#### [What you are asked to do]
The whole listing should be written out again exactly.

#### [Supplied data]
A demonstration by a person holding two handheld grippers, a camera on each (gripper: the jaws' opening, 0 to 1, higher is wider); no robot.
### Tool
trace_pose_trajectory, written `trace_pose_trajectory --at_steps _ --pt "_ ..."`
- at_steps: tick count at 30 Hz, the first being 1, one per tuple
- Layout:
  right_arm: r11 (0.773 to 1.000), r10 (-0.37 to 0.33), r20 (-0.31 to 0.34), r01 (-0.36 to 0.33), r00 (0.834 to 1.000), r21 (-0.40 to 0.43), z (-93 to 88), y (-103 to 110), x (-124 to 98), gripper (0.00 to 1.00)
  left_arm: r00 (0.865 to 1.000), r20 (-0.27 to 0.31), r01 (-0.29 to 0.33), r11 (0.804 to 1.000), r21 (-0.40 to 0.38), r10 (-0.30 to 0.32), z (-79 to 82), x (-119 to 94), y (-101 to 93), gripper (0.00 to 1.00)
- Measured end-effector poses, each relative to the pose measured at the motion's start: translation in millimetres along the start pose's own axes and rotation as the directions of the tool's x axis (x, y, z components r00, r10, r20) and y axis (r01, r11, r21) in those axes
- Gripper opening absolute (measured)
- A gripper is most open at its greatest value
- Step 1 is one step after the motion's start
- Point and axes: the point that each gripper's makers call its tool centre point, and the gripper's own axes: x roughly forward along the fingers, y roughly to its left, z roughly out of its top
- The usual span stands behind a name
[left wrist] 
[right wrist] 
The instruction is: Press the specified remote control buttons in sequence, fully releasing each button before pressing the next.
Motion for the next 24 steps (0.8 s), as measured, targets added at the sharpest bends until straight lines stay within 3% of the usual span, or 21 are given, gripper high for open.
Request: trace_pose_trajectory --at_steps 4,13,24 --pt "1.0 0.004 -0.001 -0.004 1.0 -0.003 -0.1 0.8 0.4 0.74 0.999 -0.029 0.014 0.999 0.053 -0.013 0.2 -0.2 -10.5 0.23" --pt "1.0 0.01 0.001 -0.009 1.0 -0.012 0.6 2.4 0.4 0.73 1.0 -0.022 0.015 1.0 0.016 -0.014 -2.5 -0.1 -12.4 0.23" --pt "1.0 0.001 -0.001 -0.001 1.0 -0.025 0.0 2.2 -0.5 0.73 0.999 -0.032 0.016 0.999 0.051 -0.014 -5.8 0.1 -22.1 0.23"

#### [Result for this task]
A demonstration by a person holding two handheld grippers, a camera on each (gripper: the jaws' opening, 0 to 1, higher is wider); no robot.
### Tool
trace_pose_trajectory, written `trace_pose_trajectory --at_steps _ --pt "_ ..."`
- at_steps: tick count at 30 Hz, the first being 1, one per tuple
- Layout:
  right_arm: r11 (0.773 to 1.000), r10 (-0.37 to 0.33), r20 (-0.31 to 0.34), r01 (-0.36 to 0.33), r00 (0.834 to 1.000), r21 (-0.40 to 0.43), z (-93 to 88), y (-103 to 110), x (-124 to 98), gripper (0.00 to 1.00)
  left_arm: r00 (0.865 to 1.000), r20 (-0.27 to 0.31), r01 (-0.29 to 0.33), r11 (0.804 to 1.000), r21 (-0.40 to 0.38), r10 (-0.30 to 0.32), z (-79 to 82), x (-119 to 94), y (-101 to 93), gripper (0.00 to 1.00)
- Measured end-effector poses, each relative to the pose measured at the motion's start: translation in millimetres along the start pose's own axes and rotation as the directions of the tool's x axis (x, y, z components r00, r10, r20) and y axis (r01, r11, r21) in those axes
- Gripper opening absolute (measured)
- A gripper is most open at its greatest value
- Step 1 is one step after the motion's start
- Point and axes: the point that each gripper's makers call its tool centre point, and the gripper's own axes: x roughly forward along the fingers, y roughly to its left, z roughly out of its top
- The usual span stands behind a name
[left wrist] 
[right wrist] 
The instruction is: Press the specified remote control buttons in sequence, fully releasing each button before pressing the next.
Motion for the next 24 steps (0.8 s), as measured, targets added at the sharpest bends until straight lines stay within 3% of the usual span, or 21 are given, gripper high for open.
Request: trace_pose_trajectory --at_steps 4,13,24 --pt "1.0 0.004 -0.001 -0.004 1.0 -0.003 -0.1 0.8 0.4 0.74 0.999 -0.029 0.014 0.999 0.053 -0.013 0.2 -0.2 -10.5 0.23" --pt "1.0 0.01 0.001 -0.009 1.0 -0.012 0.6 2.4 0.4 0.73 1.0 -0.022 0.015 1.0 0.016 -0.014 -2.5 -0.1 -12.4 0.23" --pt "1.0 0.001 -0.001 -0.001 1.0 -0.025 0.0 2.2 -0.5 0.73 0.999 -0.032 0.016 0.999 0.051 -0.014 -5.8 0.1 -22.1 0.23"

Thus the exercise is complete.